« 2008-05 | Page d'accueil | 2008-05 »

06.05.2008

Pâtée pour chien infidèle

Évangile de Jésus-Christ selon saint Jean 17,1-11.
Ainsi parla Jésus. Puis il leva les yeux au ciel et pria ainsi : « Père, l'heure est venue. Glorifie ton Fils, afin que le Fils te glorifie. Ainsi, comme tu lui as donné autorité sur tout être vivant, il donnera la vie éternelle à tous ceux que tu lui as donnés. Or, la vie éternelle, c'est de te connaître, toi, le seul Dieu, le vrai Dieu, et de connaître celui que tu as envoyé, Jésus Christ. Moi, je t'ai glorifié sur la terre en accomplissant l'œuvre que tu m'avais confiée. Toi, Père, glorifie-moi maintenant auprès de toi : donne-moi la gloire que j'avais auprès de toi avant le commencement du monde. J'ai fait connaître ton nom aux hommes que tu as pris dans le monde pour me les donner. Ils étaient à toi, tu me les as donnés, et ils ont gardé fidèlement ta parole. Maintenant, ils ont reconnu que tout ce que tu m'as donné vient de toi, car je leur ai donné les paroles que tu m'avais données : ils les ont reçues, ils ont vraiment reconnu que je suis venu d'auprès de toi, et ils ont cru que c'était toi qui m'avais envoyé. Je prie pour eux ; ce n'est pas pour le monde que je prie, mais pour ceux que tu m'as donnés : ils sont à toi, et tout ce qui est à moi est à toi, comme tout ce qui est à toi est à moi, et je trouve ma gloire en eux. Désormais, je ne suis plus dans le monde ; eux, ils sont dans le monde, et moi, je viens vers toi. Père saint, garde mes disciples dans la fidélité à ton nom que tu m'as donné en partage, pour qu'ils soient un, comme nous-mêmes. »
 
    À défaut d’entrer dans le cœur, l’Évangile se plaît parfois à être quasiment martelé dans les têtes dures que nous sommes ! Deux fois le MÊME passage en deux jours [1] : l'heure est venue. L’autorité sur tout être vivant a été donnée au Fils, et à nul autre. Le Père est le seul Dieu, le vrai Dieu.
    Père saint, garde mes disciples dans la fidélité à ton nom que tu m'as donné en partage, pour qu'ils soient un, comme nous-mêmes. Oui, l'heure est venue. Cette heure nous place au pied du mur.
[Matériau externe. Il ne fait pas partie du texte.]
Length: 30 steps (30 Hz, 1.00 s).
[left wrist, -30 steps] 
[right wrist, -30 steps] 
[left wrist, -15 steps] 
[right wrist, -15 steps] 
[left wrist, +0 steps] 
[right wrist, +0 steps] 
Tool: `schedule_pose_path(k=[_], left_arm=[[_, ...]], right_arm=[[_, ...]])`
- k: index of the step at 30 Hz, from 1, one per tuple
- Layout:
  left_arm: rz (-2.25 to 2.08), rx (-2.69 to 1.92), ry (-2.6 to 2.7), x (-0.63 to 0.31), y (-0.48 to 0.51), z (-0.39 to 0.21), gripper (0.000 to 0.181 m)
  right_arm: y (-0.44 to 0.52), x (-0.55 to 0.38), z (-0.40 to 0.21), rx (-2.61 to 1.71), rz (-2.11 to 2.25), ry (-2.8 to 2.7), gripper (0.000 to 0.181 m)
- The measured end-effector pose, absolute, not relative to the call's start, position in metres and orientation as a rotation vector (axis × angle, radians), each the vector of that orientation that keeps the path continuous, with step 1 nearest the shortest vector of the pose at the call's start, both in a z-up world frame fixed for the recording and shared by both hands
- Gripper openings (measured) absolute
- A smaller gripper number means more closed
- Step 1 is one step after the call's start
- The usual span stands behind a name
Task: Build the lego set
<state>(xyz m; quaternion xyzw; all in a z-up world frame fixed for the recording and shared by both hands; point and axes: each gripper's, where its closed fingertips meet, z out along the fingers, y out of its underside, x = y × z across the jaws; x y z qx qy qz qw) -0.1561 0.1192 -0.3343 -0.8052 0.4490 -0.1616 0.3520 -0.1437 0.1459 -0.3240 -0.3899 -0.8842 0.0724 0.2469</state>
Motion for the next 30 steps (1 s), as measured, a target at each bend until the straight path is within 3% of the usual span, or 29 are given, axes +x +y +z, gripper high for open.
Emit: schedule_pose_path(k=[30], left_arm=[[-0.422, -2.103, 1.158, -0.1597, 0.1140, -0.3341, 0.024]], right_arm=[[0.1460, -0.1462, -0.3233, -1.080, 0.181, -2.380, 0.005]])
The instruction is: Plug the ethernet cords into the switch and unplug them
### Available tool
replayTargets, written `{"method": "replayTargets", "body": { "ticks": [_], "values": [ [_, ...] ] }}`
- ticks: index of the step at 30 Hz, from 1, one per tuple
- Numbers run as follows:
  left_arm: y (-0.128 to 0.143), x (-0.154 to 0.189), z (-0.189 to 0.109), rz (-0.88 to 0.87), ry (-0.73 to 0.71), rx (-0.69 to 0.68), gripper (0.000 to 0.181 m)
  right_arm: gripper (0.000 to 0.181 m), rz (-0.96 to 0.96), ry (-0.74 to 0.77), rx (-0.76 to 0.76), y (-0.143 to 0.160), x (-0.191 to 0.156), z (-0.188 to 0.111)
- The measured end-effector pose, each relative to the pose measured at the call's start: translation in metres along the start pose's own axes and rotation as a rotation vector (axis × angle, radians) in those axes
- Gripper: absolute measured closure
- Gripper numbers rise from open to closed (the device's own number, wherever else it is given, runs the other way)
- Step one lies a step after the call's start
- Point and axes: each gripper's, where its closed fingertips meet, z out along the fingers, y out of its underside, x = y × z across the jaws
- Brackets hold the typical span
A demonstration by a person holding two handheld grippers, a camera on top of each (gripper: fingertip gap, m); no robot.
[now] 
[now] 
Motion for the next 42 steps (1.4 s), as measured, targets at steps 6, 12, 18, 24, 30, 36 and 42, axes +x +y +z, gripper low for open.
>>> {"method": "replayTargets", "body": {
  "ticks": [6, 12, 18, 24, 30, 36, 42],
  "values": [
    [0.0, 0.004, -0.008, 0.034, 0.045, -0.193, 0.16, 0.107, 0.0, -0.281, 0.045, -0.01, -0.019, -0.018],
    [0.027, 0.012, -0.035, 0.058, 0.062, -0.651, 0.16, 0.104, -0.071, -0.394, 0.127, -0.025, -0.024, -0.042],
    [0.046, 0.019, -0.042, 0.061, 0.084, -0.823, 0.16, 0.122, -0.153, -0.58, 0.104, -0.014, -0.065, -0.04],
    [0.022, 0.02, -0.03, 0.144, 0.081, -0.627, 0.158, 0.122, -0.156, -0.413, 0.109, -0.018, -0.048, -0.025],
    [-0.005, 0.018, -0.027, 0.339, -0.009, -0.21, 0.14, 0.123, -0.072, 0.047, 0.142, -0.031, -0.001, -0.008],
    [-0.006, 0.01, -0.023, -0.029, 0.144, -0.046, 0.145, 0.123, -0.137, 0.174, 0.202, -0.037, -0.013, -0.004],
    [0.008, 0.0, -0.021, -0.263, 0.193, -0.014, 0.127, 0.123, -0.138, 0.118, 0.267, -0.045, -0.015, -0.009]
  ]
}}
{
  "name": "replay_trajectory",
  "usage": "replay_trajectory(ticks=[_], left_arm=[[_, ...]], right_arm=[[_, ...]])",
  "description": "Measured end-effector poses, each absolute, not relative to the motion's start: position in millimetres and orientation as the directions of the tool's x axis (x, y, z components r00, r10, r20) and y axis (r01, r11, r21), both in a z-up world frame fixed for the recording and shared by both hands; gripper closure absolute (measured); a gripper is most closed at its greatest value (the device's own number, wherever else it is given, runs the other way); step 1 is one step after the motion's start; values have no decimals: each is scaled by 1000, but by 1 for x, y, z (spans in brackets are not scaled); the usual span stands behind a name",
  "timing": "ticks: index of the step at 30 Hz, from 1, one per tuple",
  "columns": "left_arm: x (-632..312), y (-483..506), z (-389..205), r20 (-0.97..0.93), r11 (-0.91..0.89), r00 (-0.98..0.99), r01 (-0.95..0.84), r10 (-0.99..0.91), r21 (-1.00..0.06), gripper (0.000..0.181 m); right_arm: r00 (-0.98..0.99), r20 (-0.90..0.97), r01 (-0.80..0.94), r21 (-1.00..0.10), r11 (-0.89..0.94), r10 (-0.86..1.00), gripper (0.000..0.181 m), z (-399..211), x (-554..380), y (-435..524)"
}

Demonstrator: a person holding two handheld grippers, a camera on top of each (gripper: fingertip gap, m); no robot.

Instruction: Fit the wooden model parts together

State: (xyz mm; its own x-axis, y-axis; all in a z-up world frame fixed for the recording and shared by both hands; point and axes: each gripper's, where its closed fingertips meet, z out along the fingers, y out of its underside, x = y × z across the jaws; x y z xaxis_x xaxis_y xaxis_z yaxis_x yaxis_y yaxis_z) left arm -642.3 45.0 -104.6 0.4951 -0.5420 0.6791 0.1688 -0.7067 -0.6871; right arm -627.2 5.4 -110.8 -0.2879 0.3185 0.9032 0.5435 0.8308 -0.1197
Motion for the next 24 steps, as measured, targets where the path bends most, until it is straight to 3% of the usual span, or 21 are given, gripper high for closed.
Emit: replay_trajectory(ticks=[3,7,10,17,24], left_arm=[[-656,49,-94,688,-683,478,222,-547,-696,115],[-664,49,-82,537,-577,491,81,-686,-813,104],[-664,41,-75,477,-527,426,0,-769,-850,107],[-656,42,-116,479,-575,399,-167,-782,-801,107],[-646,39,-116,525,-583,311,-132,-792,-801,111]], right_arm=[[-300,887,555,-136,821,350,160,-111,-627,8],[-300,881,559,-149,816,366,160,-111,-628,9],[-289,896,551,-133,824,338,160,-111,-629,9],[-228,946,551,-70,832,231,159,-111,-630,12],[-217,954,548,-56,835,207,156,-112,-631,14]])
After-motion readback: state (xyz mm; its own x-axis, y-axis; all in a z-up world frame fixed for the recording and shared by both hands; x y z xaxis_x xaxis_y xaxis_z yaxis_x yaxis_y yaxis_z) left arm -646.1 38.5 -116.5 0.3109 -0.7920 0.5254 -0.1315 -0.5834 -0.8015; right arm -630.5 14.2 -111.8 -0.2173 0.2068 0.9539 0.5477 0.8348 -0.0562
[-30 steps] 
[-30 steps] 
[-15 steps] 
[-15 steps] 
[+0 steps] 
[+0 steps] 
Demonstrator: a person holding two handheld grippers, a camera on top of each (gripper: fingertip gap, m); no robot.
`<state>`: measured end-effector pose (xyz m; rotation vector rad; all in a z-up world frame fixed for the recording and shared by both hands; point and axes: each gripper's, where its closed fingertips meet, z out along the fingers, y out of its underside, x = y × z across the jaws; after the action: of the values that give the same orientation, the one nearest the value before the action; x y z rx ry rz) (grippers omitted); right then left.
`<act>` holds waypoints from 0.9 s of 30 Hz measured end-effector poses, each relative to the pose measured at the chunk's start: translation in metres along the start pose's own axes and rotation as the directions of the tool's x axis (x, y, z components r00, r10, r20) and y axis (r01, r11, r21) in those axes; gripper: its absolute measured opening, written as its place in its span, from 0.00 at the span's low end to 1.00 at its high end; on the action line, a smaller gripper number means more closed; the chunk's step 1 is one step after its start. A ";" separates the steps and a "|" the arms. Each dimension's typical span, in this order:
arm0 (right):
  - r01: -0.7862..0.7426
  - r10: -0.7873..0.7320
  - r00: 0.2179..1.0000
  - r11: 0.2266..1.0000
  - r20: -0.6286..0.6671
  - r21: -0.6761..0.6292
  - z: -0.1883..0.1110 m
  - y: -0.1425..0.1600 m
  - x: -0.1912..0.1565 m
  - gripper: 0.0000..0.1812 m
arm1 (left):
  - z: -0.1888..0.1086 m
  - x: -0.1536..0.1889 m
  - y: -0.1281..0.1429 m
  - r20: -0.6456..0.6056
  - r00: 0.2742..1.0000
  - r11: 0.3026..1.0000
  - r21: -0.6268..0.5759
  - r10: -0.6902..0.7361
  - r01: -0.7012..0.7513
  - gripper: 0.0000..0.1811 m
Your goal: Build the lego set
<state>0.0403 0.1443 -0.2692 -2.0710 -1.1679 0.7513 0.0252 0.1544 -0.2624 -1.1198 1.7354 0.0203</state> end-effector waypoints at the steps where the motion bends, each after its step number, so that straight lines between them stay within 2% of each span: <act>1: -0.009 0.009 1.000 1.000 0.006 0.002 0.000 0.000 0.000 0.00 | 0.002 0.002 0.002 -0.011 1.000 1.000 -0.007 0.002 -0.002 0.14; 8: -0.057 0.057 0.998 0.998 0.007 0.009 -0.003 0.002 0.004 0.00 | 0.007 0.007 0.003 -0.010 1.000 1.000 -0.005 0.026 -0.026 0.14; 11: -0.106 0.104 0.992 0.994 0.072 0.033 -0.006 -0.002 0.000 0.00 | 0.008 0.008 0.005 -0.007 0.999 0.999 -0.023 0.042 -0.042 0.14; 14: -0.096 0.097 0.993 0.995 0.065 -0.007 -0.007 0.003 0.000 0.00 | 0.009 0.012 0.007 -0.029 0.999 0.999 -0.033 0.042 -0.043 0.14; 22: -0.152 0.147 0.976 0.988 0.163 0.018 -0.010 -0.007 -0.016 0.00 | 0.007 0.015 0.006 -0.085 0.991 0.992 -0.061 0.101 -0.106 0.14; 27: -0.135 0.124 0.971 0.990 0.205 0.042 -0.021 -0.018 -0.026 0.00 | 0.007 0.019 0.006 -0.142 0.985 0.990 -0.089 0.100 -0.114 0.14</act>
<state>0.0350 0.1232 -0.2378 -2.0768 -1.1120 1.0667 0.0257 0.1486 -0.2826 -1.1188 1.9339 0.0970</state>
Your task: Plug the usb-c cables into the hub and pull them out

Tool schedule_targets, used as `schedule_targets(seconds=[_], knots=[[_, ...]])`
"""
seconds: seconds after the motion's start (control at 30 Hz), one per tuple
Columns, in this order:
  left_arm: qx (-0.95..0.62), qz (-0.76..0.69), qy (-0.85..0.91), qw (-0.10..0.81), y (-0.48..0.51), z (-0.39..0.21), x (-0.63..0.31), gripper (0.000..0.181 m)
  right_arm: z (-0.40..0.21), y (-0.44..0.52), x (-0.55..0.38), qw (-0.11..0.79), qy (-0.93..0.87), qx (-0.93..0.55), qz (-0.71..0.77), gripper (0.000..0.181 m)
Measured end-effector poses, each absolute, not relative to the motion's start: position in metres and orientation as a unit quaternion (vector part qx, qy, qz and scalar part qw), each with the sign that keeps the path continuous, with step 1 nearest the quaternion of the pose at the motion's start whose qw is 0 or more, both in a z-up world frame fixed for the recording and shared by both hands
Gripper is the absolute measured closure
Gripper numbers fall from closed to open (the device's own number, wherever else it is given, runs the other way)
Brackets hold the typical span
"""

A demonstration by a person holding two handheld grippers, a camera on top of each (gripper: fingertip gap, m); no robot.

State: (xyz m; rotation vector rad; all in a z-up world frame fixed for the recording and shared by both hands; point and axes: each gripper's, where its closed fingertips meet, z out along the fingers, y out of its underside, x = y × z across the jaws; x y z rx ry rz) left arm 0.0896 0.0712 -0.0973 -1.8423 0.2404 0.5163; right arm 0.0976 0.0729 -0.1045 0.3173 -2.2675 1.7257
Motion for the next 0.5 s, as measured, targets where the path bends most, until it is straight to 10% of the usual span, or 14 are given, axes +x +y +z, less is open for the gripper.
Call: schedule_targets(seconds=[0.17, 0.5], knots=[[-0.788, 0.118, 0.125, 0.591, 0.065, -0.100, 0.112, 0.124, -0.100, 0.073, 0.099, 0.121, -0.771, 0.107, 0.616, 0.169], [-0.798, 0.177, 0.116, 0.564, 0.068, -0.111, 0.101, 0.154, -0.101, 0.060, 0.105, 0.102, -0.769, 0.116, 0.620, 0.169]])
À quel nom sommes-nous fidèles ? Sommes-nous uns ? Ces deux questions se rejoignent d’ailleurs en une seule : il n’y a en effet qu’un nom auquel être fidèle. Quand l’être vivant va se chercher une autorité hors de ce nom, c’est non seulement à ses risques et périls mais encore le signe de l’infidélité à ce nom. Il pourra donner en partage cette infidélité à l’envi : il ne parviendra jamais à en faire une fidélité. Il y parviendra d’autant moins que les fruits amers de son infidélitéle pousseront à se rassurer en cherchant dans le monde [2]de quoi l’apaiser. C’est ainsi qu’il encouragera l’infidélité à l’extérieur. Quand l’être vivant va se chercher une autorité hors de ce nom, il se rangera à l’autorité de ceux qui partageront son infidélité. Ce sont les autres –ceux qui répugneront à s’y ranger- qui seront alors qualifiés d’infidèles ! Ils ne sont plus uns, mais divisés.
 
    Oui, l'heure vient. Cette heure également nous place au pied du mur. Car c’est l’heure de la "santé mentale". À cette heure, il n’y a plus d’infidèles : il y a des "souffrants". À cette heure, se fait jour une nouvelle autorité, tentaculaire, implacable… et lucrative : business is business. Cette nouvelle autorité devient si prégnante que les media officiels commencent gentiment à se demander si la gloire qu’une certaine "médecine" a auprès des hommesest bien fondée ! Partout où passe cette "médecine", les hommes tombent comme des mouches, l’ordre cède la place à une indescriptible pagaille, l’harmonie se mue en cacophonie, la paix vire à la guerre… et même la santé s’inscrit dans le registre de la nostalgie ! Aucune fatalité dans ce constat : une simple logique. Celle de la trahison, dans le report à une fausse autorité, si fausse que même la fausseté de sa "couverture sociale" interpelle une presse qui s’en fait l’écho. On peut trahir à l’envi, mais nous ne sommes JAMAIS pris en traîtres : les hommes à qui a été fait connaître le nom du Père moins que personne. Plus que tous autres, ceux-là sont AUJOURD’HUI au pied du mur. L’autorité sur tout être vivant a été donnée au Fils, et à nul autre. Sous AUCUN alibi : il n’y a pas de nom au-dessus de Lui.